Le 05 février 2024, Monsieur [K] [V] a adressé à la [2] (ci-après dénommée [2]) un certificat médical initial faisant état d’une « D# Lombocruralgie : Arthrodese L3L4 le 25/09/2023 » avec comme date de première constatation de la maladie, le 17 juillet 2023.
Le 23 février 2024, Monsieur [K] [V] a formé auprès de la [2] une déclaration de maladie professionnelle, pour une névralgie médicalement constatée le 04 janvier 2010 et pour une lombocruralgie, médicalement constatée le 17 juillet 2023.
La [2] a instruit le dossier au titre d’une maladie professionnelle, pour la « D#Lombocruralgie ».
Selon décision du 29 août 2024, la [2] a informé la [1] de la prise en charge de cette pathologie développée par Monsieur [K] [V], au titre de la législation relative aux risques professionnels.
La [1] a contesté cette décision en saisissant la commission de recours amiable par courrier du 17 octobre 2024.
En l’absence de réponse de la commission de recours amiable dans le délai imparti, la [1] a saisi le pôle social du Tribunal judiciaire d’Annecy par requête adressée au greffe le 14 février 2025, aux fins de contester cette décision implicite de rejet.
L’affaire a été fixée à l’audience du 11 décembre 2025.
A cette audience, la [1] a sollicité le bénéfice de ses conclusions n° 1 telles que déposées le jour-même et demandé au Tribunal de :
— constater l’inopposabilité de la décision du 29 août 2024 de prise en charge par la [2] de la maladie déclarée par Monsieur [K] [V] au titre de la législation sur les accidents du travail et les maladies professionnelles,
— par conséquent, lui déclarer cette décision inopposable,
— condamner la [2] à lui verser la somme de 3 000 euros au titre de l’article 700 du code de procédure civile.

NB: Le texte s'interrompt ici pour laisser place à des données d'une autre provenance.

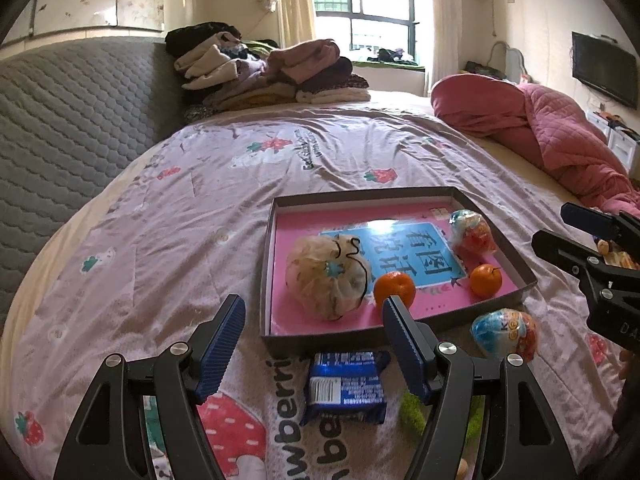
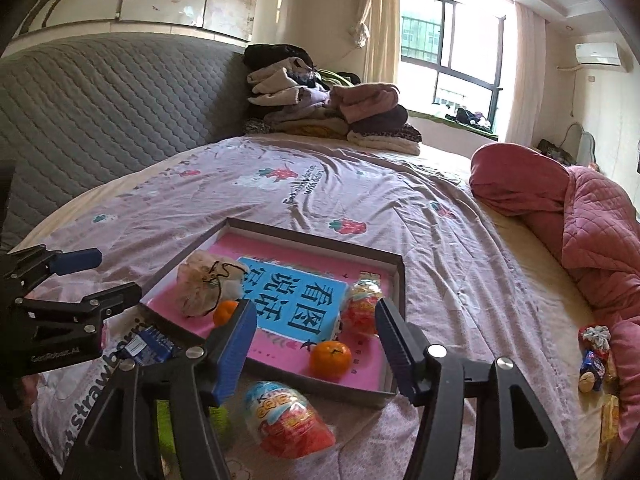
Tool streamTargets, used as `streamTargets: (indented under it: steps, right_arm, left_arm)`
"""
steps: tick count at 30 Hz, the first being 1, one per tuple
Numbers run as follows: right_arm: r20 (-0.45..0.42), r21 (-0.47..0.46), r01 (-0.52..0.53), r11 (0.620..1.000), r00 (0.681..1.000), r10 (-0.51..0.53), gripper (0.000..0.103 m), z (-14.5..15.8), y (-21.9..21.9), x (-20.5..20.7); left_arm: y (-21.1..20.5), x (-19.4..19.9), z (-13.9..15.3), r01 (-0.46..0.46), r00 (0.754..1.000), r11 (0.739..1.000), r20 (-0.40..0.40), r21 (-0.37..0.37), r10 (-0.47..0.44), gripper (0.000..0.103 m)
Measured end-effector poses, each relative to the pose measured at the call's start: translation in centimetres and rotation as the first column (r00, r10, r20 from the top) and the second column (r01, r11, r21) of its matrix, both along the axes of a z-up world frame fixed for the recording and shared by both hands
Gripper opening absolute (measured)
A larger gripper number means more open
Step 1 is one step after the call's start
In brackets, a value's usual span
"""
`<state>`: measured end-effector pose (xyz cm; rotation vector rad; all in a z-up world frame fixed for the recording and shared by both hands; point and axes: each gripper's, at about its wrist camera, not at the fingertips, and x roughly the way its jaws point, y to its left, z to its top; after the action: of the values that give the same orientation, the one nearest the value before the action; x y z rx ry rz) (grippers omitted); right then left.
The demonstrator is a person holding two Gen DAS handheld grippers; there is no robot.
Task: Organize objects
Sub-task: 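Withdraw both open tools from the tray back toward the bedspread, then move the left tool to the walnut while the right approaches the green fuzzy ring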
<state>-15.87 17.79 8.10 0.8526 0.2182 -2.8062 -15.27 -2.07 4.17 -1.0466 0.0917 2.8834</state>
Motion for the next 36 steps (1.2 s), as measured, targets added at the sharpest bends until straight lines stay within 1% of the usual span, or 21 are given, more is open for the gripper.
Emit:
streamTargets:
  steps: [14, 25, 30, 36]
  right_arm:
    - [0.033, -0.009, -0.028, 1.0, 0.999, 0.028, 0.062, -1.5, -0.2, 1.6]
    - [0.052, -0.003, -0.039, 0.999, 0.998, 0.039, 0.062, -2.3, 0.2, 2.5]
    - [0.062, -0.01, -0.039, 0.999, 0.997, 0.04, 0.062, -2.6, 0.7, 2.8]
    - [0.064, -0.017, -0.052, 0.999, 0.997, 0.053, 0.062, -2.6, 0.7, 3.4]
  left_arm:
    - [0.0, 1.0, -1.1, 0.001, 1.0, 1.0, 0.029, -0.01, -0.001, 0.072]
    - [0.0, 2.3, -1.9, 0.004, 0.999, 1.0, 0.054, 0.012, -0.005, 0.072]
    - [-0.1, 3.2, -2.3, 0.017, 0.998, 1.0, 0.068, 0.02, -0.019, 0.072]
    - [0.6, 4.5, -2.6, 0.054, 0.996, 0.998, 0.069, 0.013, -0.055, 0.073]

Au soutien de ses prétentions, la [1] rappelle que seules les affections expressément mentionnées dans un tableau, dont le caractère est limitatif, peuvent être prises en charge au titre d’une maladie professionnelle. Elle affirme que la maladie D#Lombocruralgie dont est atteint Monsieur [K] [V] n’est pas celle désignée dans le tableau n° 57 du régime agricole et que la référence indiquée n’est par ailleurs pas mentionnée dans ce tableau, puisque celui-ci désigne uniquement les sciatiques par hernie discale L4-L5 avec atteinte radiculaire de topographie concordante et les radiculalgies crurales par hernie discale L2-L3 ou L3-L4 ou L4-L5 avec atteinte radiculaire de topographie concordante. Elle soutient qu’en tout état de cause, les conditions du tableau ne sont pas remplies, notamment en ce qui concerne la liste limitative des travaux susceptibles de provoquer ces maladies.
En défense, la [2] a sollicité le bénéfice de ses conclusions déposées en date du 14 octobre 2025 et demandé au Tribunal de :
— la recevoir en ses conclusions,
— débouter la [1] de sa demande d’inopposabilité de la prise en charge au titre de la législation professionnelle de la pathologie dont souffre Monsieur [K] [V],
— confirmer la notification du 29 août 2024 par laquelle elle accorde la prise en charge à compter du 10 juillet 2023 au titre de la législation professionnelle de la maladie professionnelle établie le 23 février 2024,
— à défaut, désigner un médecin expert,
— condamner la [1] aux dépens,
— rejeter la demande de sa condamnation au paiement de la somme de 3 000 euros au titre de l’article 700 du code de procédure civile.
Au bénéfice de ses intérêts, la [2] indique que son médecin-conseil a retenu que les éléments médicaux présentés correspondaient à la pathologie figurant au tableau n° 57 du régime agricole, relatif aux affections chroniques du rachis lombaire provoquées par des vibrations de basses et moyennes fréquences transmises au corps entier. Elle affirme que les tâches réalisées par Monsieur [K] [V] correspondent aux travaux exposant habituellement aux vibrations et qu’il répond strictement aux conditions fixées par le tableau. Elle soutient que pour renverser la présomption d’imputabilité, la société doit démontrer que la maladie trouve son origine dans une cause extérieure exclusive étrangère au travail, ce qu’elle ne fait pas. Elle ajoute que les décisions de son médecin-conseil s’imposent à elle.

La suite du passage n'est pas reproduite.